§ Task statement
Return all the lines below in which the string "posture" appears.

· · · · · · ·

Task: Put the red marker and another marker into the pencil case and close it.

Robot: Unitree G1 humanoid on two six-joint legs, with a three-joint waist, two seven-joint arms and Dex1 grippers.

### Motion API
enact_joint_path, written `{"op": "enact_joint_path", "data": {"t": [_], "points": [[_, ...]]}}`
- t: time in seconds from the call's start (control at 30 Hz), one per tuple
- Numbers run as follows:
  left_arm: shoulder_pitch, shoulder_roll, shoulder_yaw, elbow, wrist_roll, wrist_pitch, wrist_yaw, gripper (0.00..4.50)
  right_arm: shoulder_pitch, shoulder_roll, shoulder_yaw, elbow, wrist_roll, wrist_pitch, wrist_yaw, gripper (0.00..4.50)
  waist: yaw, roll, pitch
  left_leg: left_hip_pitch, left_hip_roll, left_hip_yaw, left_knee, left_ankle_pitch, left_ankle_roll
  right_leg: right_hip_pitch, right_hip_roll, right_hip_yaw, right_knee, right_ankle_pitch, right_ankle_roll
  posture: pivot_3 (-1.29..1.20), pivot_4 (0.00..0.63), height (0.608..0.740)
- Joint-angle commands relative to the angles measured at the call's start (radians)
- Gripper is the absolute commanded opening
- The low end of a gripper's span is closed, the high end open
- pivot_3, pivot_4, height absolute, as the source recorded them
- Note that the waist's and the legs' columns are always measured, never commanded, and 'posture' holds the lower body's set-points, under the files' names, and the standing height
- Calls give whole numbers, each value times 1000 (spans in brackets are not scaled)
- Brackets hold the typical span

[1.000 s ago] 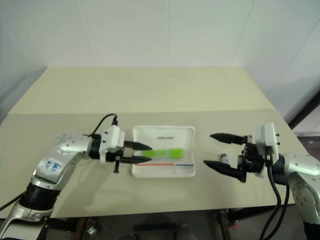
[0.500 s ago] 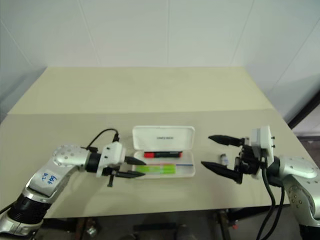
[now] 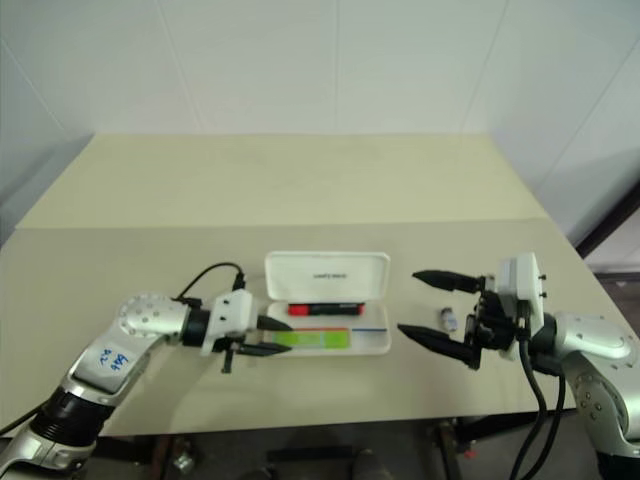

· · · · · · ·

§ Result for this task
  posture: pivot_3 (-1.29..1.20), pivot_4 (0.00..0.63), height (0.608..0.740)
- Note that the waist's and the legs' columns are always measured, never commanded, and 'posture' holds the lower body's set-points, under the files' names, and the standing height

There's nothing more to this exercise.